От волнения у меня заложило уши. Публика глухо жужжала в темноте, словно пчелиный рой, проглоченный неосторожным Винни-Пухом. Мы расселись по стульям: я в центре, Таня-гитаристка справа от меня, кнопка слева. Ну вот и наступило наше время блистать в свете софитов. Переглянувшись, мы с Таней глубоко вдохнули воздух и на выдохе одновременно начали исполнение. Кнопка вступала позднее.

На репетициях мы много раз проигрывали эту пьесу, поэтому моим пальцам не требовался контроль. Они сами брали аккорд за аккордом, бегали по струнам, постукивали по деке, изображая тамбурин. Вот в гитарный дуэт душераздирающе влилась виолончель. Энергичный ритм фламенко заполнил зал. Акустика здесь оказалась неплохой.

Признаться, раньше я опасался, сможет ли вечно простуженная Таня-гитаристка во время выступления удержаться от чихания, но, к счастью, мои опасения оказались напрасными. Таня только немного шмыгала носом да иногда встряхивала головой, будто в ней лопались мыльные пузыри.

Последний аккорд и заключительные флажолеты. Всё, наше выступление окончено. Минутная тишина в зале, а потом загремели аплодисменты. Оглушительные. Долгие. Слушатели недвусмысленно давали нам понять, что им понравилось. По знаку Тани-гитаристки, мы поднялись со стульев и отвесили поклон невидимой аудитории. Аплодисменты продолжали греметь. Вроде так бурно ещё никого не благодарили. Значит, успех?

Я скосил глаза на Таню-гитаристку. Та уже доставала клетчатый платок. Кнопка с виолончелью в руках выжидательно смотрела на нас. Вряд ли такая кроха долго выдержит вес своего инструмента. Ведь размером виолончель не меньше байдарки. Что ж, пора покидать сцену. А жаль.

Второе отделение концерта я смотрел из зала, сидя рядом с родными. Мухачинская область оказалась богата народными талантами. Публику утомительно долго развлекала пара клоунов из Парижа. Нет-нет, заезжие арлекины были вовсе не из знаменитого города на Сене, а из одноимённого села в уральском захолустье.

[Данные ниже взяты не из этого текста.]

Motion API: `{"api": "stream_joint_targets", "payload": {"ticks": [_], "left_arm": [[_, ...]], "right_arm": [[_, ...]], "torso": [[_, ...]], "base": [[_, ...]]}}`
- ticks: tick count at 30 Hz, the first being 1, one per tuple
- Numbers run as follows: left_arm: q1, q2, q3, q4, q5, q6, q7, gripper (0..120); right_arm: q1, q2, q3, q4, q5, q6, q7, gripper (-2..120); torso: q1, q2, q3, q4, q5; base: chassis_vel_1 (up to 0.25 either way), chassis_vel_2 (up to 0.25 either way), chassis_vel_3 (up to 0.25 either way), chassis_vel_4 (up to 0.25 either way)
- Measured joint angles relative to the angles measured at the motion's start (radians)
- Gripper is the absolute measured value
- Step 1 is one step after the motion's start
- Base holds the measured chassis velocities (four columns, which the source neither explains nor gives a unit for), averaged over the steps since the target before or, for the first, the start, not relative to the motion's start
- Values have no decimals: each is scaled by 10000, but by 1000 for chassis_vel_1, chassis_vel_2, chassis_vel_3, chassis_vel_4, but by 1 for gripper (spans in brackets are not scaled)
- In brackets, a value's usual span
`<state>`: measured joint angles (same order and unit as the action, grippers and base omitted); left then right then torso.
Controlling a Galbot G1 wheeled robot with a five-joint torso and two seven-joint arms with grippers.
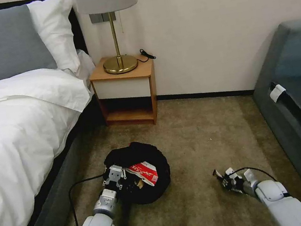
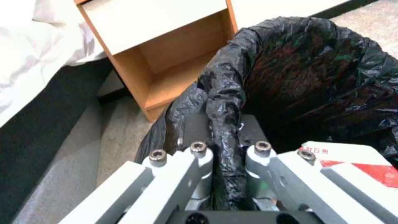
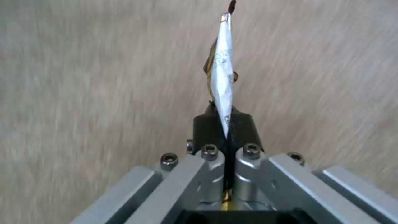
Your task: Pick up the trash bin, then pick up the garbage on the floor and place it into the trash bin.
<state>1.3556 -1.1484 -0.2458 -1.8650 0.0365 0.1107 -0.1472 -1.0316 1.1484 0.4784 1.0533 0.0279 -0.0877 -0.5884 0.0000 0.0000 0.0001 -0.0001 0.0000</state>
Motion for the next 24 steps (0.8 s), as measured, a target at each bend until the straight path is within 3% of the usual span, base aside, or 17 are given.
{"api": "stream_joint_targets", "payload": {"ticks": [9,13,14,24], "left_arm": [[-161,44,59,-12,-18,-2,6,4],[-283,112,103,46,-40,2,7,4],[-334,133,142,120,-41,4,8,4],[-496,182,279,261,-78,15,8,4]], "right_arm": [[193,111,216,637,793,857,-28,0],[465,646,110,801,1417,1733,48,0],[626,905,-57,773,1819,2350,273,0],[1008,1899,-829,1412,3902,2719,944,0]], "torso": [[0,0,0,-1,-1],[0,0,0,1,0],[0,0,0,2,-1],[0,0,0,2,-3]], "base": [[0,0,0,0],[0,0,0,0],[0,0,0,0],[0,0,0,0]]}}
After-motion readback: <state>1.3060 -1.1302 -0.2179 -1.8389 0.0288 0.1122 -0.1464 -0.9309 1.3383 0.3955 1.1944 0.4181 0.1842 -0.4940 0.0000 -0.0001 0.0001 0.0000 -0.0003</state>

В окрестностях Мухачинска водилось много глухих дыр, присвоивших себе имена европейских городов: Париж, Берлин, Лейпциг, Варна и другие. Разумеется, эти подделки не имели ничего общего с далёкими оригиналами. Впрочем, умельцы из мухачинского Парижа, отличающиеся умом и сообразительностью, умудрились подделать даже Эйфелеву башню. Наши местные эйфели соорудили её при поддержке завода металлоконструкций. Башня получилась похожей на французскую, но вот всё остальное… Потемневшие от времени бревенчатые избы, глубокие колеи вместо асфальта, грязь по колено весной и осенью, пыль по щиколотку летом, снег по пояс зимой. В общем, увидеть уральский Париж и умереть от разочарования.